Capitolo 7.Completo fallimento
Daphne, giunta in salotto, afferrò il telefono, compose un numero e aspettò che dall'altra parte qualcuno le rispondesse, ma non dovette attendere molto, sicuramente, la sua migliore amica, in ansia per il figlio, era incollata al telefono. «Si è qui da Kyle, Dorette... Dorette per favore, niente crisi isteriche inutili, lui sta bene, lo vedrai alla festa stai tranquilla, te lo prometto a costo di portarcelo io di persona.»
Nello stesso momento, al piano superiore, nella camera di Kyle, Chadye stava avendo una crisi di nervi. La ragazza se ne stava seduta sul letto, la testa tra le mani e piagnucolava frasi senza senso. «Sono rovinata, mia madre mi ucciderà, le avevo detto che passavo la notte da Adriane e ora Daphne, oltre a dirle che non sono andata a scuola, le dirà che ho dormito con voi, nello stesso letto! E lei penserà che io... che noi tre.... Oh Dio !»
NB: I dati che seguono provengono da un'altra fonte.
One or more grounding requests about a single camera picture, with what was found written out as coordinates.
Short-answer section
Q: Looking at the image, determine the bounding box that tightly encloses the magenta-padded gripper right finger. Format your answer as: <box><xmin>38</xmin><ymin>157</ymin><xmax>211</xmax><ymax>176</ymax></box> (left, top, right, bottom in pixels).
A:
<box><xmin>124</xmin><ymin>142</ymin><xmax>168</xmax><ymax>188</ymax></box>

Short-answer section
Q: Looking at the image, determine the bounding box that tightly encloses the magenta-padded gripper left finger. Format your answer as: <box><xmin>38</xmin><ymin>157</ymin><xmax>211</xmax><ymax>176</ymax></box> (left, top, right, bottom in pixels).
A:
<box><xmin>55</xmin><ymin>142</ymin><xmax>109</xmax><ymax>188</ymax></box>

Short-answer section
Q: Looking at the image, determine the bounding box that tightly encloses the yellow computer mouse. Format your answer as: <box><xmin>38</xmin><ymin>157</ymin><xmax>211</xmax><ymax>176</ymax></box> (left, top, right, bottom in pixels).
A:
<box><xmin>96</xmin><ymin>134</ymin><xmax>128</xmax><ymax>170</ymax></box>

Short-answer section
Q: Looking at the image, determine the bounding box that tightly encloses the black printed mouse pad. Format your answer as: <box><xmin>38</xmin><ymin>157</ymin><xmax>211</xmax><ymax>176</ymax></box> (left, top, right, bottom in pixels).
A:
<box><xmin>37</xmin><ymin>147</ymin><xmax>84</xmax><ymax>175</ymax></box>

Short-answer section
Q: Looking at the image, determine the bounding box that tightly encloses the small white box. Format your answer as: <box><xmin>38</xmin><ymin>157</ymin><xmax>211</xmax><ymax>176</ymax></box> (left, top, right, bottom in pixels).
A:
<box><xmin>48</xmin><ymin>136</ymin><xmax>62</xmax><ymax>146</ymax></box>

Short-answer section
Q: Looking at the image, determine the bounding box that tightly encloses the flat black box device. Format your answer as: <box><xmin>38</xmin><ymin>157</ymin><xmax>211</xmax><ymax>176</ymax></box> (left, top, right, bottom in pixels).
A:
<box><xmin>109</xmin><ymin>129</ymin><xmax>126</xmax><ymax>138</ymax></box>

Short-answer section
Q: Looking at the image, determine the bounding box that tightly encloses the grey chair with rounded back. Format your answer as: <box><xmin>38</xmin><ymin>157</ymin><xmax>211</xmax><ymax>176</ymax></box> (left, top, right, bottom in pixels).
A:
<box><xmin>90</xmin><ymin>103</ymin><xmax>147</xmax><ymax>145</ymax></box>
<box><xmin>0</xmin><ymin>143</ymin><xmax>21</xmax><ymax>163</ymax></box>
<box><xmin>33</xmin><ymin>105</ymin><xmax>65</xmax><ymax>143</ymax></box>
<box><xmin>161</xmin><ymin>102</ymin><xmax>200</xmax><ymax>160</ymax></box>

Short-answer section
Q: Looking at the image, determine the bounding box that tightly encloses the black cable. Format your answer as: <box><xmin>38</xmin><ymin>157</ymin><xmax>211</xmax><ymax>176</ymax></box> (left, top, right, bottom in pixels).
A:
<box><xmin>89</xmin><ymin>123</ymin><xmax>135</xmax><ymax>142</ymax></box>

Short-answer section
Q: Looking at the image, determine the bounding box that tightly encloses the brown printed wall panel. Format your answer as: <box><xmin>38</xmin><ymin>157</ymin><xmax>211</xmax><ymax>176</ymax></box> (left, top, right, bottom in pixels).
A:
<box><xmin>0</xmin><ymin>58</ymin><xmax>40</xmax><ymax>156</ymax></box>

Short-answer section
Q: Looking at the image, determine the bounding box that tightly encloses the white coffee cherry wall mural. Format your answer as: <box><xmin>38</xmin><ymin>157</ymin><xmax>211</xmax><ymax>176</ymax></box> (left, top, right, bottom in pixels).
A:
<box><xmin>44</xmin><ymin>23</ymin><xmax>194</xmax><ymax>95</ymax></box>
«Chadye, ti scongiuro, non essere drammatica, troveremo un modo.»
«Gijs, conosci Daphne, sai quanto me che non manterrà il segreto, sono più che certa che avrà già avvisato mia madre.» Non ci voleva nemmeno pensare a una eventualità come quella. «E adesso che cosa faccio.»
«Chadye, tesoro, siamo noi, tua madre non può non crederti, cavolo, dividevamo la culla, se non le sono venuti dubbi in tutti questi anni che ci ha visto insieme, perché questa volta dovrebbe essere diverso.» Tentò di calmarla Kyle, la ragazza stava "realmente" per avere una crisi di nervi. «Perché abbiamo diciassette anni?» Fu la semplice risposta di Chadye, ma notando lo sguardo confuso dei suoi due migliori amici, specificò: «Lei crede che tutti i diciassettenni siano malati sessualmente»
Se Kyle non fosse stato infuriato con sua madre per quel brutto risveglio, sarebbe scoppiato a riderle in faccia da quanto, quella storia, risultasse assurda perfino per lui, che di assurdità nella sua vita ne aveva viste tante. Gijsbert era sconcertato come mai lo era stato nella sua breve vita, non riusciva a credere alle sue orecchie.
«Se questo può farti stare meglio, vedrò di parlare con mia madre, se non l'ha ancora detto a Caterina, in cambio del suo silenzio, parteciperò a questa cazzo di festa di beneficenza, credimi, come ricatto funzionerà, sono mesi che me lo chiede e io l'ho sempre mandata al diavolo.»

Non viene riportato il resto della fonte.